How many years the company will use the application is difficult to estimate. The following quotation, which was obtained from interviews on this topic (this source prefers to be anonymous), explains why:

“If the software works well—meaning good configuration and good training, along with a group of super users—an advanced planning application can be kept in use for seven to ten years. However, if a new CIO comes by, an application’s life can be only three to five years.”

There is really no perfect way to estimate this value, and it is difficult to know how long the application will be in use in the company. Furthermore, an application that does not work very well can be kept too long—often for political reasons— while an application that is working well can be replaced due to issues related to what happens to be popular at the time. We cover this in more detail in the article How to Estimate The Duration of Use for Software TCO.

Internal-Support Costs and Outsourcing

When reviewing Brightwork Research & Analysis TCO analyses, software vendors will typically respond that the internal support amount should be lower. Often they only estimate their own support costs, and when they do acknowledge the internal support costs, they will only estimate the internal IT resources required to support their application. While that approach was never accurate, it is even less accurate because companies are responsible for more “self-support” today than ever before. And this is, in part, due to the IT outsourcing trend. Outsourcing makes CIOs look great from the perspective of costs. However, in the vast majority of cases, we have reviewed, outsourced IT support means a reduced IT support level. Applications are utilized at a lower level, and problems take longer to fix. The major consulting companies produce most articles on this topic; as they have significant outsourcing businesses themselves, the information they provide is unreliable.
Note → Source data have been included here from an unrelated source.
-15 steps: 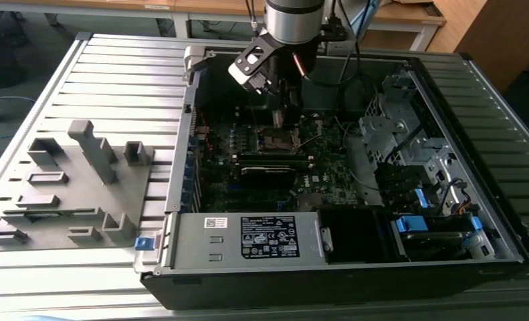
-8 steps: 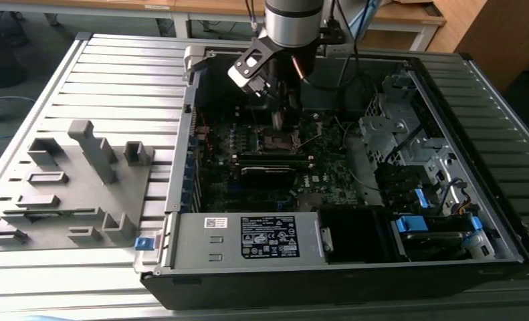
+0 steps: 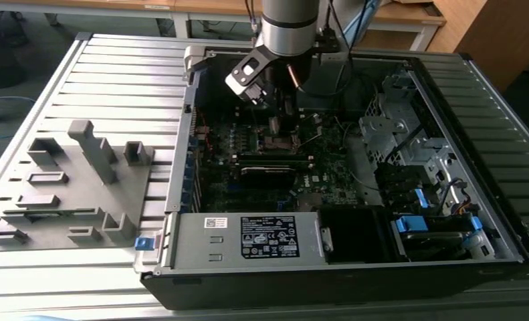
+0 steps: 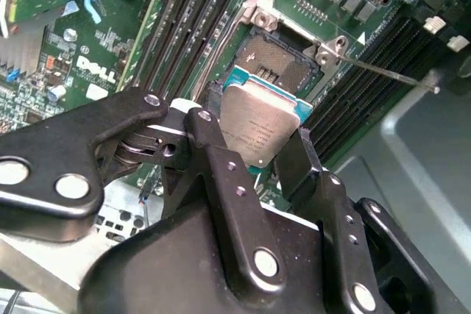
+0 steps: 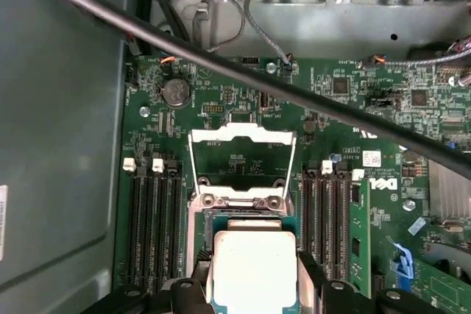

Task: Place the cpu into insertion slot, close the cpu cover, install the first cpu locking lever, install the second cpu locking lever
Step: 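Place the cpu into insertion slot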

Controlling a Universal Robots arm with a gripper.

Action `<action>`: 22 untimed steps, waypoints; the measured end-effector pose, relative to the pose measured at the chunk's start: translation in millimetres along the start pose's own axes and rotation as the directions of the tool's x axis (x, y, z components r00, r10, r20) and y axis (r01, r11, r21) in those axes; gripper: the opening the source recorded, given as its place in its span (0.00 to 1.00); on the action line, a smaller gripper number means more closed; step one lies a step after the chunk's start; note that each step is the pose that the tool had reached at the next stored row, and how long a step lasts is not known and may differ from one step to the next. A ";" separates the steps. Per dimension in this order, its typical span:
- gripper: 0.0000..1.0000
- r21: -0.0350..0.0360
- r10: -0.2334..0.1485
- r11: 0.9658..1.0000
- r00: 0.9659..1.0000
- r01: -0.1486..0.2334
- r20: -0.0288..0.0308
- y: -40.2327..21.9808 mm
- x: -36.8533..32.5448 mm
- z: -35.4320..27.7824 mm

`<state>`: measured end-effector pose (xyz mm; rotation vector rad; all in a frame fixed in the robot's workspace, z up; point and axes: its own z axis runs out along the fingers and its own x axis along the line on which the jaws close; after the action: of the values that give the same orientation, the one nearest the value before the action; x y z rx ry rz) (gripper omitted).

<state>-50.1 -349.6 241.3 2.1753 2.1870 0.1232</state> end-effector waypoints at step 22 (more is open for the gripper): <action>0.54 0.000 0.002 1.000 1.000 -0.002 -0.019 -3.1 0.0 15.3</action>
<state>-51.8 -349.3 225.8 2.1850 2.1951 0.1451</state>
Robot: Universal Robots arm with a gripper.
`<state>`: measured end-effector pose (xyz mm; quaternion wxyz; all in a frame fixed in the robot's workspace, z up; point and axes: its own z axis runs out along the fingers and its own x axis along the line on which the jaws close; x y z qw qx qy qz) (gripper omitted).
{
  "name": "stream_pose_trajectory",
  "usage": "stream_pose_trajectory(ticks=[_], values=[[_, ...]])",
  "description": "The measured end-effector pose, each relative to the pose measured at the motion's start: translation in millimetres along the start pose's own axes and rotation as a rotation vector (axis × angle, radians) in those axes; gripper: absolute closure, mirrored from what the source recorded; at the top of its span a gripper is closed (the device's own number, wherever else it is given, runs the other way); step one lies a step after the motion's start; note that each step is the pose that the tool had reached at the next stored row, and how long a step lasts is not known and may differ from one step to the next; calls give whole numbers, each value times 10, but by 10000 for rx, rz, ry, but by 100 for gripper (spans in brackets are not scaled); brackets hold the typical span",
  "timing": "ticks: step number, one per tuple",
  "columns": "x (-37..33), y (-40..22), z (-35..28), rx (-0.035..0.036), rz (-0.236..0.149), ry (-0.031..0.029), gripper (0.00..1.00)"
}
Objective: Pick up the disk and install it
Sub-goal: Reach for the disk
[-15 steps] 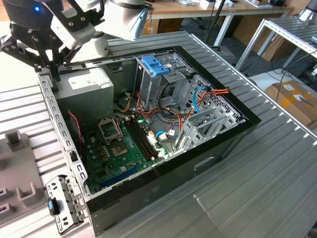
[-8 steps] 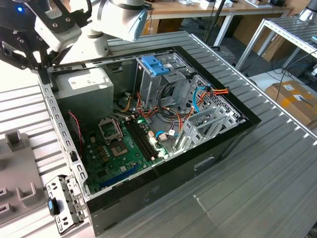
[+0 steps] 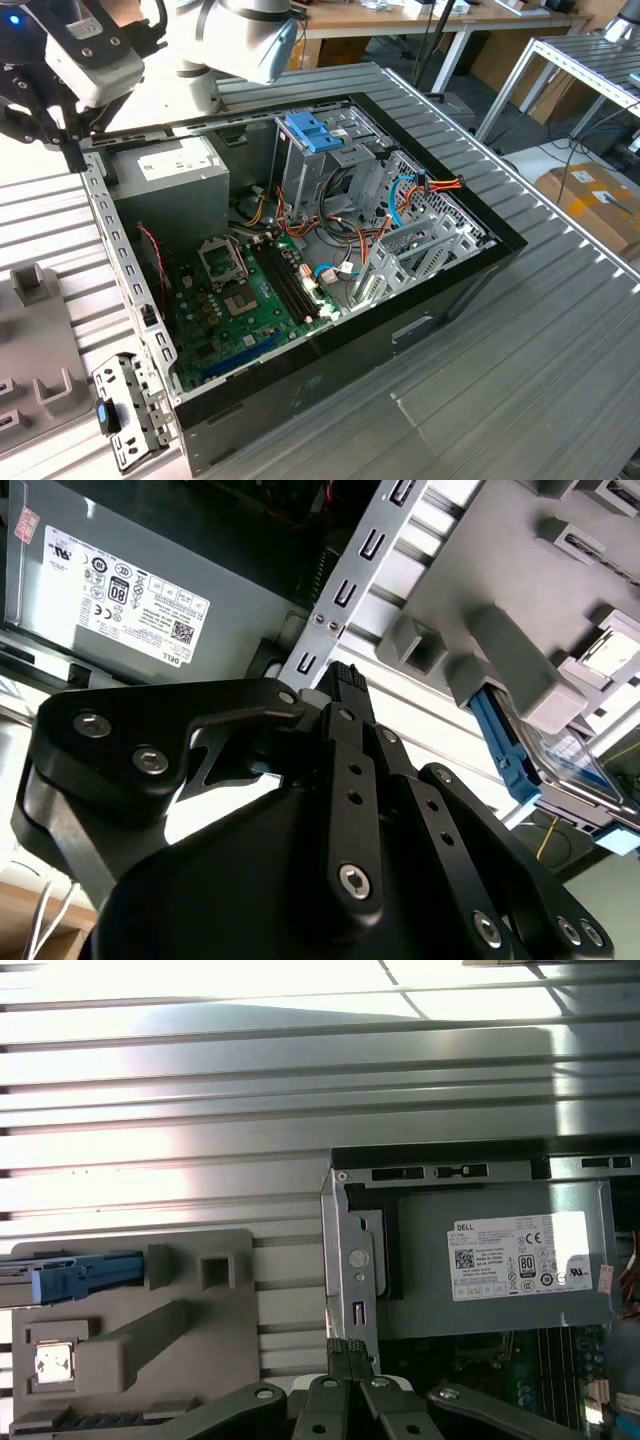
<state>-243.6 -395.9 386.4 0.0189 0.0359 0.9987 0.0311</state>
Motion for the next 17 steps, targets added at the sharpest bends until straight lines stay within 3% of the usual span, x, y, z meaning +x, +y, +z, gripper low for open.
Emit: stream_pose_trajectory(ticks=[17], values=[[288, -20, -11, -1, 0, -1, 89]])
Furthermore, none of the major consulting companies have demonstrated that they are competent at performing IT support versus selling IT support. As clients, I have worked with the outsourced support mismanaged and the business unhappy with the support they receive.25 Essentially, outsourcing has made IT less efficient. While outsourcing may have resulted in fewer IT resources within companies, it has also meant negative externalities in the form of lower support that must be performed by the business. Therefore, the lowered costs (although at very high margins with little money paid to the workers providing the support—mostly in India) have not maintained quality levels. It is possible to imagine high-quality outsourcing, but while that may exist hypothetically, the reality of outsourcing is a movement to reducing costs while ignoring reduced quality. Therefore, the total cost of supporting applications is far greater than simply the costs of IT resources assigned to support the application.

Conclusion

As this article covers, there is a lot to understand when performing TCO calculations. Our TCO calculations are based on regression formulas that use many data points from implementations to drive the TCO calculation.